EXERCISE
Return the whole listing exactly as it stands.
BEGIN DATA EXTRACT
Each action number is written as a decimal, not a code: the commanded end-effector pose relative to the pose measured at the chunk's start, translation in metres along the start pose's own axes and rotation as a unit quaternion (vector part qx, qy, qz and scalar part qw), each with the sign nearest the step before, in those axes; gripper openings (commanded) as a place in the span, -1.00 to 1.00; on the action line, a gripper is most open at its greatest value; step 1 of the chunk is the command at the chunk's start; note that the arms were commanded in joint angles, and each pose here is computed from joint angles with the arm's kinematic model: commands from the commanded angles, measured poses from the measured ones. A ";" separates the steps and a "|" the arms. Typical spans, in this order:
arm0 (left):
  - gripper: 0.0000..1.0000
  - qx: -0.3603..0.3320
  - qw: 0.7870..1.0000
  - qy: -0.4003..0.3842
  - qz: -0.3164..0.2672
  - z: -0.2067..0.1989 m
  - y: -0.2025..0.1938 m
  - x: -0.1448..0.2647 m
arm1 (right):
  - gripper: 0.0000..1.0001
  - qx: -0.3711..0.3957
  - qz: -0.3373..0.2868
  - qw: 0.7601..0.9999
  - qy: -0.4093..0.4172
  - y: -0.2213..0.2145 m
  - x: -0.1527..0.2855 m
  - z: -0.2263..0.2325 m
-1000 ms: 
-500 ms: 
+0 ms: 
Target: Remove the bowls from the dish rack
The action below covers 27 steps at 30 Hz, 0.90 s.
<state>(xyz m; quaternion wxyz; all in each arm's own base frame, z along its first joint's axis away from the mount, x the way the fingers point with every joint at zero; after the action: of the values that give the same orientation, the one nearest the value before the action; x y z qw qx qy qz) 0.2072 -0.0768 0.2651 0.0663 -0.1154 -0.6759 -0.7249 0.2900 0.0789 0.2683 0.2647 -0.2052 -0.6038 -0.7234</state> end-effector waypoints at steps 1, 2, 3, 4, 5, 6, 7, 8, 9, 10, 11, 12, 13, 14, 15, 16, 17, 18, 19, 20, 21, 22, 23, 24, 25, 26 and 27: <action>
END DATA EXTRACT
SOLUTION TO THIS PROBLEM
Each action number is written as a decimal, not a code: the commanded end-effector pose relative to the pose measured at the chunk's start, translation in metres along the start pose's own axes and rotation as a unit quaternion (vector part qx, qy, qz and scalar part qw), each with the sign nearest the step before, in those axes; gripper openings (commanded) as a place in the span, -1.00 to 1.00; on the action line, a gripper is most open at its greatest value; step 1 of the chunk is the command at the chunk's start; note that the arms were commanded in joint angles, and each pose here is computed from joint angles with the arm's kinematic model: commands from the commanded angles, measured poses from the measured ones. A ";" separates the steps and a "|" the arms. Typical spans, in this order:
arm0 (left):
  - gripper: 0.0000..1.0000
  - qx: -0.3603..0.3320
  - qw: 0.7870..1.0000
  - qy: -0.4003..0.3842
  - qz: -0.3164..0.2672
  - z: -0.2067..0.1989 m
  - y: -0.2025..0.1938 m
  - x: -0.1448..0.2647 m
arm1 (right):
  - gripper: 0.0000..1.0001
  - qx: -0.3711..0.3957
  - qz: -0.3373..0.2868
  - qw: 0.7601..0.9999
  - qy: -0.4093..0.4172
  - y: -0.2213..0.2145 m
  - x: -0.1527..0.2855 m
  - z: -0.2263..0.2325 m
-1000 ms: 
-500 ms: 
+0 ms: 
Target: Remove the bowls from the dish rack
The action below covers 27 steps at 30 Hz, 0.90 s.
<state>(xyz m; quaternion wxyz; all in each arm's own base frame, z along its first joint's axis away from the mount, x the way the fingers point with every joint at zero; after the action: of the values that give the same orientation, the one nearest the value before the action; x y z qw qx qy qz) 0.2072 -0.0768 0.2651 0.0663 -0.1154 -0.6759 -0.7249 0.2900 0.0789 0.2683 0.2647 -0.2052 -0.6038 -0.7234</state> end-effector waypoints at steps 1, 2, 3, 4, 5, 6, 7, 8, 9, 10, 11, 12, 13, 14, 15, 16, 17, 18, 19, 20, 21, 22, 23, 24, 25, 26 and 27: <action>

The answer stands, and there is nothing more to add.